British stocks sold off on Thursday as fears grew around the squeezed British consumer and the durability of stronger macroeconomic data which had spurred cyclical sectors higher.
Competition worries added to the woes of British retailers, in particular grocers, which sold off after news that U.S. giant Amazon (AMZN.O) was to buy U.S. organic supermarket chain Whole Foods (WFM.O).
The latter was seen as somewhat protected against any Amazon incursion.
This exacerbated the move in Tesco's (TSCO.L) shares, which had reversed course after weak international same store sales overshadowed the retailer's strongest UK sales growth in seven years.
Much of the focus this week was on the more domestically exposed mid-cap companies, with concerns coming to a boiling point on Thursday when furniture store DFS (DFSD.L) warned on profit, triggering a sharp sell-off among consumer-exposed stocks.
Investors said valuations among mid-caps, which hit a fresh record high as recently as two weeks ago, were also putting off prospective buyers.
"It's not panic stations, but you can see why there might be a consolidation," said Ian Williams, head of economics and strategy at Peel Hunt.
"Mid-caps have held up a lot better than people thought they would.
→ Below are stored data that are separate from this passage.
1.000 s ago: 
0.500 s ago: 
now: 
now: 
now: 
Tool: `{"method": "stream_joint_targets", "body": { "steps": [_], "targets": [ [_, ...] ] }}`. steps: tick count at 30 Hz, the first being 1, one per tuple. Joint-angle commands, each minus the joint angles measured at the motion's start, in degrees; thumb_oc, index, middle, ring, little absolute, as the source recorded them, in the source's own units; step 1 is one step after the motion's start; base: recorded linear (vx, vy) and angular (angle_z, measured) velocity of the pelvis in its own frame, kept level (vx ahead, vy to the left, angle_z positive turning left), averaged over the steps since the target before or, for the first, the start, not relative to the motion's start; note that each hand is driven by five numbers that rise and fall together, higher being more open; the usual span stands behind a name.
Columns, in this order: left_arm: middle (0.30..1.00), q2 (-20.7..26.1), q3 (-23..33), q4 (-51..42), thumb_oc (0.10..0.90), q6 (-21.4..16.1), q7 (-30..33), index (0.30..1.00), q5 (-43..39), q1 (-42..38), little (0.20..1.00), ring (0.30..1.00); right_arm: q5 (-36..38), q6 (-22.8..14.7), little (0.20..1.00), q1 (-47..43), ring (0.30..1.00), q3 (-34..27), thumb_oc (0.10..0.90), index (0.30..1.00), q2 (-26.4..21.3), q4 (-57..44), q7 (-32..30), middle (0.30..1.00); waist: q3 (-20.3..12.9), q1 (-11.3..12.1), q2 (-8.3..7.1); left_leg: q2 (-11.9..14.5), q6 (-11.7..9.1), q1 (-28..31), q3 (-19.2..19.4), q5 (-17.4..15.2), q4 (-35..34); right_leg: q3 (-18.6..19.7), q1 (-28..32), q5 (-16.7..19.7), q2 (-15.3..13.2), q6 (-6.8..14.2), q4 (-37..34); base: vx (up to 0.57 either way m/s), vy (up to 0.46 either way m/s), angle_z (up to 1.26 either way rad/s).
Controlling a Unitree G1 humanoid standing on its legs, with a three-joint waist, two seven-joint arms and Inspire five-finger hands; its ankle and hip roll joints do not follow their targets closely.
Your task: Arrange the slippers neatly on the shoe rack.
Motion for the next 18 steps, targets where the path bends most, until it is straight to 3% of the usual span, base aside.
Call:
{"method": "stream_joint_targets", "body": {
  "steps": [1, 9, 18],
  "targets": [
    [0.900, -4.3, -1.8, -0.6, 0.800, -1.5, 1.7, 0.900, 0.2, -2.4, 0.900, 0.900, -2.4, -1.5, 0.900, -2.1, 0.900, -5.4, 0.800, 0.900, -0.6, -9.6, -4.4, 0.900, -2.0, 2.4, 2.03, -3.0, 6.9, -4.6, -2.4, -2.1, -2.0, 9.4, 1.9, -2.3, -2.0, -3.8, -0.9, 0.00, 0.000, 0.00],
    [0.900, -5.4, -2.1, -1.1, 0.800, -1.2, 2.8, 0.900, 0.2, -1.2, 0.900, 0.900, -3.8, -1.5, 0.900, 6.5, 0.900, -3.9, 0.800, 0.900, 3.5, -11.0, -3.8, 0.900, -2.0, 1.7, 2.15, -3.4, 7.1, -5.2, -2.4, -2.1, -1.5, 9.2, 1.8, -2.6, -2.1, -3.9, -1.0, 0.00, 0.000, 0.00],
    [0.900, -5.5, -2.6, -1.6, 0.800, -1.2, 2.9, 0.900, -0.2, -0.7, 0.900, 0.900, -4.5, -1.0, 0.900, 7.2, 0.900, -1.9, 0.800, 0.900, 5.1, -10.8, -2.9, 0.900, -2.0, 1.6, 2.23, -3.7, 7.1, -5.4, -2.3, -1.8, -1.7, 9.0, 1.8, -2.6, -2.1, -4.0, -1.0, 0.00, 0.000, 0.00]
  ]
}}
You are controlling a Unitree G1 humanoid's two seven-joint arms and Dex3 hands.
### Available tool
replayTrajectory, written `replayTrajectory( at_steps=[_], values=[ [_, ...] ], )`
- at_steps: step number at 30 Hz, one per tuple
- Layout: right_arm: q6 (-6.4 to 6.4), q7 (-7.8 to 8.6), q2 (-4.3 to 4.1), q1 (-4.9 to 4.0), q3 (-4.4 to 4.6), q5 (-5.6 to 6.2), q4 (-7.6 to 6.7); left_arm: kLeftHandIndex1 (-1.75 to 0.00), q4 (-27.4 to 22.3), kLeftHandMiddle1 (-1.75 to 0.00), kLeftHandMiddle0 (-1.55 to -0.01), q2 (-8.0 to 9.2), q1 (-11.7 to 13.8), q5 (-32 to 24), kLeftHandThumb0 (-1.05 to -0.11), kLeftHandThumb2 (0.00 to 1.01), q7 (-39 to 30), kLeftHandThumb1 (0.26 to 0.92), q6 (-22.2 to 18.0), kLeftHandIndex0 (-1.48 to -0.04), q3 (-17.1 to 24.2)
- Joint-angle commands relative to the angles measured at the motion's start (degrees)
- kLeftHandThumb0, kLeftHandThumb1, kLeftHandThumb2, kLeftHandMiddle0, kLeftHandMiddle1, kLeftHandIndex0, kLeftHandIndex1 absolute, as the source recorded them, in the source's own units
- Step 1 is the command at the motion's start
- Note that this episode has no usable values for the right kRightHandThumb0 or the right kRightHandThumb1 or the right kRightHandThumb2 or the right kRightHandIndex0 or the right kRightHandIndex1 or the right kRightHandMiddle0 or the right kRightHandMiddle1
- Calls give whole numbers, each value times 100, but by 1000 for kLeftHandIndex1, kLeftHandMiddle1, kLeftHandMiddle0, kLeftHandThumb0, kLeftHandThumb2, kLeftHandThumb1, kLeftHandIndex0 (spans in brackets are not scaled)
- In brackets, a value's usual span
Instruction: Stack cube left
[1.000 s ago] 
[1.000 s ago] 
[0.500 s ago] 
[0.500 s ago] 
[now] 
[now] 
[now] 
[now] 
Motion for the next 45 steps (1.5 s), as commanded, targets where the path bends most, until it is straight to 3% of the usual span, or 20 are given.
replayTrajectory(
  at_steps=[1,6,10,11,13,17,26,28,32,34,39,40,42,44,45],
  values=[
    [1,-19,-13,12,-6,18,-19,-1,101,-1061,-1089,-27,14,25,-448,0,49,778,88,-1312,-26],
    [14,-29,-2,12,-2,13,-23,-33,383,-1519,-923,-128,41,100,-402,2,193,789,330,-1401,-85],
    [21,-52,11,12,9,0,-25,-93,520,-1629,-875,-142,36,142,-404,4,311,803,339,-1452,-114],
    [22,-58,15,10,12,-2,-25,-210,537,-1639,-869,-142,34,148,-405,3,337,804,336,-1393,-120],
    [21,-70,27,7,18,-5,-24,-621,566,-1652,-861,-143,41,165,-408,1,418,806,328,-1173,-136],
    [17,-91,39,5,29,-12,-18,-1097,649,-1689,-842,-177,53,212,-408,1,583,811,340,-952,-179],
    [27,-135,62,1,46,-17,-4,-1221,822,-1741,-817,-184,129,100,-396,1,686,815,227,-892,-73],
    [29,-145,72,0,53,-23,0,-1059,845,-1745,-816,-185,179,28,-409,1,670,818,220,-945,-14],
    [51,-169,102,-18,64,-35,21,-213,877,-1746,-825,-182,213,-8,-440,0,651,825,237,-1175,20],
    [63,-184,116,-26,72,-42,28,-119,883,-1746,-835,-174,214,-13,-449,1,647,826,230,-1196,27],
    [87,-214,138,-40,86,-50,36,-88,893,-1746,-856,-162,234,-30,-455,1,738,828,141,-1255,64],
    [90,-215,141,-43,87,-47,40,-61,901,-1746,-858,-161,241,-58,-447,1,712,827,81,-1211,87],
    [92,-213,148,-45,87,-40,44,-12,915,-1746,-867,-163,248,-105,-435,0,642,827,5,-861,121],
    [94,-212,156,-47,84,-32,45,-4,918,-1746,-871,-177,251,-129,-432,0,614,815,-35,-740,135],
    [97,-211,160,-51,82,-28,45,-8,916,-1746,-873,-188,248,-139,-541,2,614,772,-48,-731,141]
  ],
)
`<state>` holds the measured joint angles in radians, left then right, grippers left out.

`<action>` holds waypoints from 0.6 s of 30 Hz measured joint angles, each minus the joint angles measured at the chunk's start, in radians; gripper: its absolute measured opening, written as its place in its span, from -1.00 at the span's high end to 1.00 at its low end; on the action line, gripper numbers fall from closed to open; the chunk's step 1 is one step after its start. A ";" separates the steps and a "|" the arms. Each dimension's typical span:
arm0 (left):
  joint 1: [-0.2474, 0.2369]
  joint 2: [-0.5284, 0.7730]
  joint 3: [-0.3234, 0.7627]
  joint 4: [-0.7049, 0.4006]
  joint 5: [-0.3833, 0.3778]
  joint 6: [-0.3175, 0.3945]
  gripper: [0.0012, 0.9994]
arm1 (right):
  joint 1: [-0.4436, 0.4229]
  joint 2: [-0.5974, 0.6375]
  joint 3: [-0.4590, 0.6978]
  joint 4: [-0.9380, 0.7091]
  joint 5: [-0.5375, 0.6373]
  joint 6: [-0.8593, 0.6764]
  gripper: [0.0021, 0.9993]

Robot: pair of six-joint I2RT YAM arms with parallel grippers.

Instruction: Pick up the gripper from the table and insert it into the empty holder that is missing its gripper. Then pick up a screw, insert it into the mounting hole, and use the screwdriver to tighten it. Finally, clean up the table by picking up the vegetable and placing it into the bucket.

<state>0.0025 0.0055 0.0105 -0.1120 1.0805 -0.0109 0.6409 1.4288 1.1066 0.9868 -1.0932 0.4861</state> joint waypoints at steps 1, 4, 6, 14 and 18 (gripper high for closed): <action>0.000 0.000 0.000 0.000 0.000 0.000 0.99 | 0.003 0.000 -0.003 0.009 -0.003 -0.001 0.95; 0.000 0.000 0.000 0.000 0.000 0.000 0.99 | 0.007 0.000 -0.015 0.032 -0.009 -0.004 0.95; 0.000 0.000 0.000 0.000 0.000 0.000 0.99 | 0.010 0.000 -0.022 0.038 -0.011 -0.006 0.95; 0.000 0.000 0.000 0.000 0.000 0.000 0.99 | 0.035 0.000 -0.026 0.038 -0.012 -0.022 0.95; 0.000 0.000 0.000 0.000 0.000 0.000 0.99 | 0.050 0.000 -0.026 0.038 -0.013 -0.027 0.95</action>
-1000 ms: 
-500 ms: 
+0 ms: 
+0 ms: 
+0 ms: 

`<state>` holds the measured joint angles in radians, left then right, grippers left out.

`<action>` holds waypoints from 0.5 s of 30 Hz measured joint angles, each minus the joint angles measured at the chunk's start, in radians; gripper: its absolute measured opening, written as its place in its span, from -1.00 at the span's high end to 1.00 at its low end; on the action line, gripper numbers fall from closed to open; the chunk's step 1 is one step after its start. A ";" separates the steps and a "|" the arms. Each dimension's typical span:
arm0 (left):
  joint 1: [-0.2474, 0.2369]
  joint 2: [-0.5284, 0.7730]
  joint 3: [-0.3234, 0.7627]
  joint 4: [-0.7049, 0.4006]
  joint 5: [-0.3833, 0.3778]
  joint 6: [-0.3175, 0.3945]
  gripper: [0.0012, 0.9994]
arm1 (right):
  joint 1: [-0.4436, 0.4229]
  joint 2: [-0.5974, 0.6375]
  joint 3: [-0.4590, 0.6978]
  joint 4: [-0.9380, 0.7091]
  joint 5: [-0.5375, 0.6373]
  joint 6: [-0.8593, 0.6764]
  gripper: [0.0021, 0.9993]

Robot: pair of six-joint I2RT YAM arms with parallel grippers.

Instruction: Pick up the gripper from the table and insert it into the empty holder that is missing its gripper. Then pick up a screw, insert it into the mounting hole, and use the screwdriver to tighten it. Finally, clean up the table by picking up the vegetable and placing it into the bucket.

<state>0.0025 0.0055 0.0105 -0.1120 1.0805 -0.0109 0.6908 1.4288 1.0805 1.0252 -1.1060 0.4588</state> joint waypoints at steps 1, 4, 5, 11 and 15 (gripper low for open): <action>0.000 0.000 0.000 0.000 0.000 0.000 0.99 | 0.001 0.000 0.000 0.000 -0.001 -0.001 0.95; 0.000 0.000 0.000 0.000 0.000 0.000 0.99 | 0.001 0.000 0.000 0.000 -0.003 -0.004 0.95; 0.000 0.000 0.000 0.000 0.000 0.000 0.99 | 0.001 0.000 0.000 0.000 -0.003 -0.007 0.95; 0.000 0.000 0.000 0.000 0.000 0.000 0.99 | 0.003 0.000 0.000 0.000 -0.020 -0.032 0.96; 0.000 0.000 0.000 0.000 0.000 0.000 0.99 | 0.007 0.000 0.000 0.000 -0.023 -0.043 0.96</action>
So although underlying earnings are good and the bottom up news is good, valuations mean there's not that many more compelling cheap opportunities," he added.
Uncertainty around UK politics, a week after a shock general election result, had also generated jitters around domestic stocks.
Among sectors, energy stocks lent some support after oil edged up off its seven-week lows, while wealth manager St James's Place (SJP.L), paper firm Mondi (MNDI.L) and support services firm DCC (DCC.L) were the top FTSE gainers.
Driving the mid-cap recovery were industrials firms with less exposure to the domestic economy, with engineer Cobham (COB.L) the biggest gainer.